L’autre classe qui est la majorité silencieuse est la même classe qui révolutionnait en Palestine tout le temps et la même qui a révolutionné en Tunisie. Ce sont les ouvriers, les étudiants, les paysans, les petits salariés, les associations et les coopératives qui militent et qui résistent, mais cette classe n’est pas tranquille de ceux qui s’installent en Palestine pour opprimer toute initiative de résistance.

Prenons l’exemple de la coopérative Al Sanabel, qui fait partie de la société Palestinienne. Elle est ciblée par plusieurs organisations, qui proposent de financer conditionnellement les activités de la coopérative.

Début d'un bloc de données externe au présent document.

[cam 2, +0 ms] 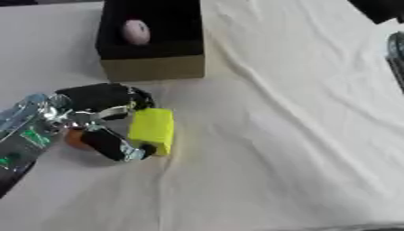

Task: Pick up objects on the table and place them in the box.

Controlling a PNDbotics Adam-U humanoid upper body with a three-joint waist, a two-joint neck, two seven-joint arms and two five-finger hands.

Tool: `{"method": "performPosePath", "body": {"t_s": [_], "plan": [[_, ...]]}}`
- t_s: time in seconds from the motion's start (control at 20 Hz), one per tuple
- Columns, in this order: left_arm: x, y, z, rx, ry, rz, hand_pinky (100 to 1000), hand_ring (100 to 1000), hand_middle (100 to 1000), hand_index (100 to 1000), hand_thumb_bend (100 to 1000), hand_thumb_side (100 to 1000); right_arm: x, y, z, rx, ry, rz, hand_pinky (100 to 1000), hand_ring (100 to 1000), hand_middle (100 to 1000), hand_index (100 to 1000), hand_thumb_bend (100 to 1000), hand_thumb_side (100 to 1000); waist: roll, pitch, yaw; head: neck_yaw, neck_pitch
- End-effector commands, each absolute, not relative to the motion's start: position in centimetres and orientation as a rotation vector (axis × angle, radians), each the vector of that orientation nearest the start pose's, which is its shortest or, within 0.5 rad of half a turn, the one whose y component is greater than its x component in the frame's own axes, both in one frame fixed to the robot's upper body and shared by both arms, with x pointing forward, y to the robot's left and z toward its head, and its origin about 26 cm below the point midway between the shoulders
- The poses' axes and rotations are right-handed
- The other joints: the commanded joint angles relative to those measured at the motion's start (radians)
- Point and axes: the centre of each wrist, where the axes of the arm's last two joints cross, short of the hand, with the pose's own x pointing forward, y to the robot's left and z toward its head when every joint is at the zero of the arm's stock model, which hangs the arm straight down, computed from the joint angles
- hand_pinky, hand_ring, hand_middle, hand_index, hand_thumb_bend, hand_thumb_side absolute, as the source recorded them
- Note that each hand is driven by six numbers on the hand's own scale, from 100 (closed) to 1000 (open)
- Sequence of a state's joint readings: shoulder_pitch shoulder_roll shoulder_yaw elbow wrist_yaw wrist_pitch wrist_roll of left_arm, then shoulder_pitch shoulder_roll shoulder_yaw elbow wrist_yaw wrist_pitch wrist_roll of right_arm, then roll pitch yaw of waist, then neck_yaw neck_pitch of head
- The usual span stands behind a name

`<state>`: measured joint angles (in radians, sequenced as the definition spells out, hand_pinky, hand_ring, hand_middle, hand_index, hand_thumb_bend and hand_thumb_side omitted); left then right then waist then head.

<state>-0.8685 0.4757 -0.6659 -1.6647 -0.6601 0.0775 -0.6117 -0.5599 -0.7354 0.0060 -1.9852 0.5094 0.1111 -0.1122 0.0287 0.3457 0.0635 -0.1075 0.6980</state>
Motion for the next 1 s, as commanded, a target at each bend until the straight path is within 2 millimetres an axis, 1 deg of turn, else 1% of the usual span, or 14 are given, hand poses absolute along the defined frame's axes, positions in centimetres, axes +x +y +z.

Évidemment la coopérative refuse car ses objectifs sont en contradiction avec ceux de ces organisations.

Nous ne sommes pas les seuls, nous sommes la Majorité des Palestiniens, qui veulent vivre en dignité, libres, qui répondent aux demandes des Palestiniens et pas aux demandes des financeurs, qui compte sur une solidarité populaire internationale.

Pour aider notre combat et notre résistance soyez solidaires avec nous, parce que c’est nous qui avons la force et les autres ne font que profiter de notre malheur.